The Shabbos goy

byPhilGoetz9y26th Mar 201091 comments


Exodus 22:25, Leviticus 25:36, and Deuteronomy 23:20-21 forbid Jews from charging interest on loans to "your brother" (other Jews).  (This is to me the most convincing argument against Judaism and Christianity, because it's too simple to argue around.  That proscription is just wrong, in exactly the way you would expect laws written by uneducated tribal people to be wrong.)

Roman Catholics believe they must follow the Old Testament laws, except for the ones they don't have to follow; but during much of the middle ages in Western Europe, this was one of the ones they had to follow.  They interpreted "your brother" as meaning "brother Christians".  So Jews could lend to Christians with interest (and, presumably, Christians could lend to Jews).  This was convenient for everyone.  The Jews were necessary to work around an irrational moral prohibition of the Christians.

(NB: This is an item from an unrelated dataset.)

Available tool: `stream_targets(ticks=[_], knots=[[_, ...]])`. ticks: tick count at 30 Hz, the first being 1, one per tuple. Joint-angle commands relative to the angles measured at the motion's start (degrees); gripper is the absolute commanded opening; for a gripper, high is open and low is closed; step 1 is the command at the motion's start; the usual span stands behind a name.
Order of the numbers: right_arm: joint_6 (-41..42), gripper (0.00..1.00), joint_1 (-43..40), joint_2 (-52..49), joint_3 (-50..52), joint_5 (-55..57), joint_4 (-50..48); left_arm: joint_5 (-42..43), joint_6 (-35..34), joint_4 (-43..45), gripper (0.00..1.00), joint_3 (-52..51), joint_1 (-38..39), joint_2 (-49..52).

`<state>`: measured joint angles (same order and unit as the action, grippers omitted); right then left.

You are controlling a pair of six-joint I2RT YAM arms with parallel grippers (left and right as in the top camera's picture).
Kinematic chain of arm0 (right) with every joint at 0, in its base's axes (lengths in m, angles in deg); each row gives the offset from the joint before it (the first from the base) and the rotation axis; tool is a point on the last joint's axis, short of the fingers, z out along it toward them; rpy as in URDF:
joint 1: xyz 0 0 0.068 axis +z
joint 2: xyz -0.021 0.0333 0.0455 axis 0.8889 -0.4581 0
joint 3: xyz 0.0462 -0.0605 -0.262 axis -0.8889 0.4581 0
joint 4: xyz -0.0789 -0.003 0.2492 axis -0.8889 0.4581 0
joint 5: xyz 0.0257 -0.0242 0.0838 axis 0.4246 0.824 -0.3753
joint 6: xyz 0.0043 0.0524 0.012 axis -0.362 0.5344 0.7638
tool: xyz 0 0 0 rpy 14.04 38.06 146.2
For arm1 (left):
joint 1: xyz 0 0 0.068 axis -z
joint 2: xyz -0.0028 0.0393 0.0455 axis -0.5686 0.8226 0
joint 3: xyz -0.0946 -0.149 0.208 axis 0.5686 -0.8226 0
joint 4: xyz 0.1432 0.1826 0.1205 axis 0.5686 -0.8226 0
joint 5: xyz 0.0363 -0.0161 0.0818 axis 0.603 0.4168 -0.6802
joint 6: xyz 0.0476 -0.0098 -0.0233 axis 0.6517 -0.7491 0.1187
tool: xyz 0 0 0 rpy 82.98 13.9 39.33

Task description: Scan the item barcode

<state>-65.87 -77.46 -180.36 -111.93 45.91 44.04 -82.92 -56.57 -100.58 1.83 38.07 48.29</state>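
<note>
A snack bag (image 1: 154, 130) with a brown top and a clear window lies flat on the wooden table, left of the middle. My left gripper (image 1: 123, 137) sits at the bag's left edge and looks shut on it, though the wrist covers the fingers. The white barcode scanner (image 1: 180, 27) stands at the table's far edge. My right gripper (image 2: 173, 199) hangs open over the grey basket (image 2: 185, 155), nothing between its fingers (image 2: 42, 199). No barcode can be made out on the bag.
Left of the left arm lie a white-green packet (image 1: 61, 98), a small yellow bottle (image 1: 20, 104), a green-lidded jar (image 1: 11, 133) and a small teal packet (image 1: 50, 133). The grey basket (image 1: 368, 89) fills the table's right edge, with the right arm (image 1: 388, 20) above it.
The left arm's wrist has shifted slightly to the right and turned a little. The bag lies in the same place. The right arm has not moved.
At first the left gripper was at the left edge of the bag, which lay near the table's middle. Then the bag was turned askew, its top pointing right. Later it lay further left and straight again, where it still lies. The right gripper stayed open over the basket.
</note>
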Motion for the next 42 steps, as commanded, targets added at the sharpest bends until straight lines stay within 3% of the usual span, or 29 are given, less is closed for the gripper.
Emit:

Of course, the Jews had to take on the guilt of violating the moral code, even though it was for the benefit of the Christians.  (This was also convenient; it meant that after some Jews had loaned you an especially large amount of money, you could kill or expel them instead of paying them back, as the Spanish monarchy did in 1492).

Later on, some orthodox Jews hired goyim to turn lightswitches and other electric devices on and off for them on the Sabbath.  They're called Shabbos goy, the Sabbath goy (thanks, Alicorn!).

JCVI is considering moving from an on-site hardware grid, to cloud computing.  There are lots of reasons to do this.  One is so that Amazon can be our Shabbos goy.

We develop lots of bioinformatics software that we're supposed to, and would like to, give out to anyone who wants it.  But if you don't have 800 computers at home, connected using the Sun Grid Engine with a VICS interface and using a Sybase database, with exactly the same versions of C++ and Perl and every C++ and Perl library that we do, you're going to have a hard time running the software.

We can't put up a web service and let anybody send their jobs to our computers, because then some professor is going to say to their freshman class of 200 students, "Today, class, your assignment is to assemble a genome using JCVI's free genome assembly web service."

If we could charge users just a little bit of money, just a fraction of the cost of running their programs, we could probably do this.  Then people wouldn't be so cavalier about running a program repeatedly that takes 500 CPU hours each time you run it.

But we can't, because we're an academic institution.  So that would be evil.

So we need a Shabbos goy.  That's Amazon.  We can release our software and tell users, "All you have to do to run this is to get an account on the Amazon cloud and run it there.  Of course, they'll charge you for it.  They're evil."

(The Amazon cloud is evil, BTW.  They charged me for 21G of RAM and then only gave me 12, and charged me for 24 1GHz processors and gave me about 1/4 of that.  I spent over $100 and was never able to run my program; and they told me to stuff it when I complained.  But that's another story.)


  • People would rather patch around failings in their reasoning than fix them.
  • If your morals require you to use the services of someone not adhering to your morals, you may be in error.
P.S. - My morals may require me to use the services of someone not adhering to my morals.  I believe in a moral ecosystem:  You don't hold your dog to your moral standard; and you don't remedy this by adopting your dog's moral standard.  But AFAIK I'm the only one.  People who believe in one universal moral code shouldn't use Shabbos goyim.  (I don't think that orthodox Jews believe gentiles are supposed to obey the Torah, so their use of Shabbos goyim may be logically consistent.)